## Aim of the exercise
The copy should hold exactly the lines below from the one that contains "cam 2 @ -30" through the one that contains "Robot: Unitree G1" and nothing else, so no pictures.
[Recorded information]
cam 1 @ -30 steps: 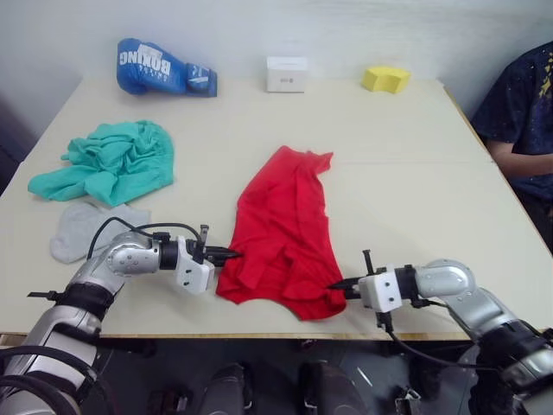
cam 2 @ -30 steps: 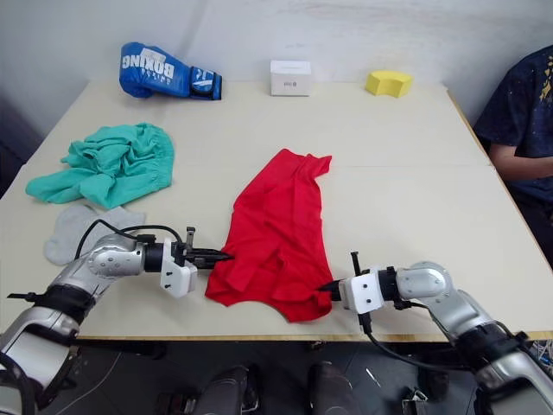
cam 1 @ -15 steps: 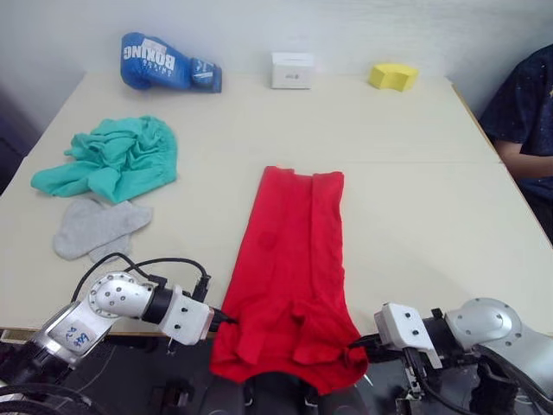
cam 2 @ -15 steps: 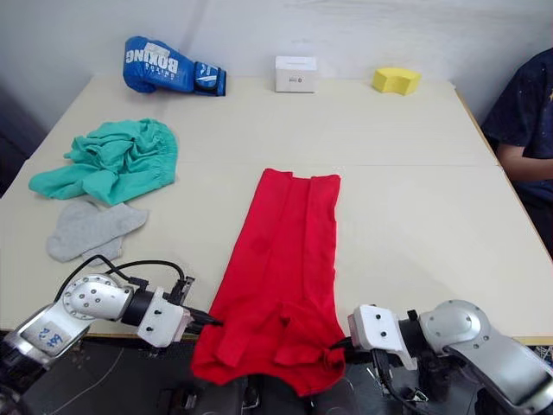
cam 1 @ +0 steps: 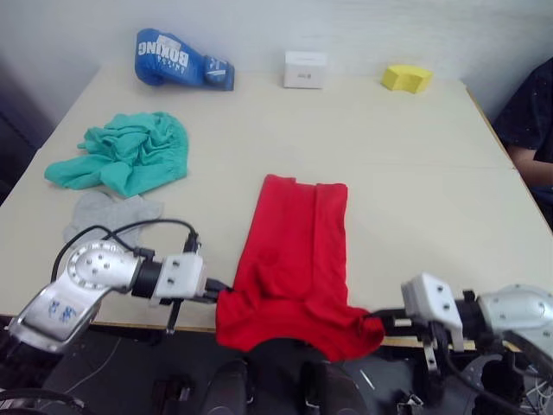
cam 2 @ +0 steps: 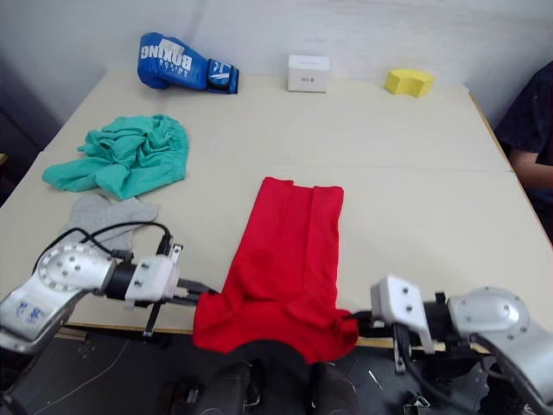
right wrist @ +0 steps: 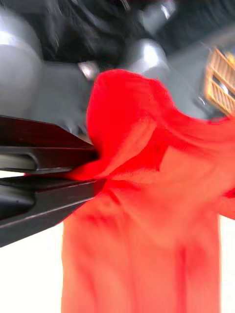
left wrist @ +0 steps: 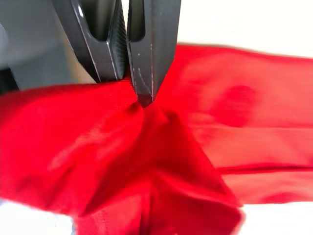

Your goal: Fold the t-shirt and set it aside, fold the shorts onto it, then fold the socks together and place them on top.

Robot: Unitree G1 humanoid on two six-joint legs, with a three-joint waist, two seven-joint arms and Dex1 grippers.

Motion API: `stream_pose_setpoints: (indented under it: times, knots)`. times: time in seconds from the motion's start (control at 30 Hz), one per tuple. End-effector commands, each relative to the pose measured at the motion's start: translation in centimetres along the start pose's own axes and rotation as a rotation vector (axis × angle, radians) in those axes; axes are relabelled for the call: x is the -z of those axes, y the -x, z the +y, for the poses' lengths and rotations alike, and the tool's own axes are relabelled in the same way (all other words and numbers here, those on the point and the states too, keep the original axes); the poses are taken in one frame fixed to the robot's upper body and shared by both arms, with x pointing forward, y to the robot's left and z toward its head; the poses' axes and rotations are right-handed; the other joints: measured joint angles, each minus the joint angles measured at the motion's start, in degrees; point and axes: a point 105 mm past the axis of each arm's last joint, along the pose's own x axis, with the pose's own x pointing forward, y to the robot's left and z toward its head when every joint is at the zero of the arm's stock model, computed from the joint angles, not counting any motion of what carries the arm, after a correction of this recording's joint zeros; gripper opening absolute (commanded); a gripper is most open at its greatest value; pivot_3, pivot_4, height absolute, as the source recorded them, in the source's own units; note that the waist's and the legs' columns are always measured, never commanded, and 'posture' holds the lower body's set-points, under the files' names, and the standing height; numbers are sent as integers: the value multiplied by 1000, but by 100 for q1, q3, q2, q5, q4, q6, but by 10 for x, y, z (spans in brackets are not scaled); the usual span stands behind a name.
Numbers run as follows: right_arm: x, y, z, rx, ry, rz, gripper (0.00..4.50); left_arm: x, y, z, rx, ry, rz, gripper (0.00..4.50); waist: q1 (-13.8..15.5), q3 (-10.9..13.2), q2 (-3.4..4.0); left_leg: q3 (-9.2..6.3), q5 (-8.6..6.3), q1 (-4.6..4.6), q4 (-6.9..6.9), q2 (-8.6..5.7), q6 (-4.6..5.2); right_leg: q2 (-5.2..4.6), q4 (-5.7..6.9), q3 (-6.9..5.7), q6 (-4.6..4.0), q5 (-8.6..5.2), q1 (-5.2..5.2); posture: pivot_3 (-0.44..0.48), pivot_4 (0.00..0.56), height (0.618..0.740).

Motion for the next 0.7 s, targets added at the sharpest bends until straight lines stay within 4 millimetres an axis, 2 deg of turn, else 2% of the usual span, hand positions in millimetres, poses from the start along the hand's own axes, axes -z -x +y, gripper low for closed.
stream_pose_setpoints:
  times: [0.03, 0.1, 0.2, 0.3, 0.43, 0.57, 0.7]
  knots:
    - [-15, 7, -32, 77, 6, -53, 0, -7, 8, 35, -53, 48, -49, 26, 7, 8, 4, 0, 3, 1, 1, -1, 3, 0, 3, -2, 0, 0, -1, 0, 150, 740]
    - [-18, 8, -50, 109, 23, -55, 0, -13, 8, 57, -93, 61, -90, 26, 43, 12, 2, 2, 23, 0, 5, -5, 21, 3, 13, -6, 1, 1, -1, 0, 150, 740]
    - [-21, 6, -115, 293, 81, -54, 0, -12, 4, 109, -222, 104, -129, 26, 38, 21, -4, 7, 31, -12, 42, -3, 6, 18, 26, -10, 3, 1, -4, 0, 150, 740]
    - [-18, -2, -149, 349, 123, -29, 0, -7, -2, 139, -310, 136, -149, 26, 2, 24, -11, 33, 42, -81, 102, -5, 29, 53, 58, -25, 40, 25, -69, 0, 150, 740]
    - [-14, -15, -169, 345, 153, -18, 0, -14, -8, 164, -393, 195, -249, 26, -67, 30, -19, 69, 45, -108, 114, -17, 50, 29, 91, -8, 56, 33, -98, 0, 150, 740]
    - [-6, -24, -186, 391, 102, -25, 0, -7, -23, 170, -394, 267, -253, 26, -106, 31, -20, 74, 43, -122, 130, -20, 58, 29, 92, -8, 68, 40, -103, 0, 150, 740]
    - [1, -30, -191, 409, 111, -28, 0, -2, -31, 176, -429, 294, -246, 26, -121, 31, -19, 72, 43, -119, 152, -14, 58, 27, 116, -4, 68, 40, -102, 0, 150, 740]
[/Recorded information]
## Solution to the problem
cam 2 @ -30 steps: 
cam 1 @ -15 steps: 
cam 2 @ -15 steps: 
cam 1 @ +0 steps: 
cam 2 @ +0 steps: 
right wrist @ +0 steps: 
left wrist @ +0 steps: 

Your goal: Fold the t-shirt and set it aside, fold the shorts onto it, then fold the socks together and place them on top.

Robot: Unitree G1 humanoid on two six-joint legs, with a three-joint waist, two seven-joint arms and Dex1 grippers.

This output has come to an end.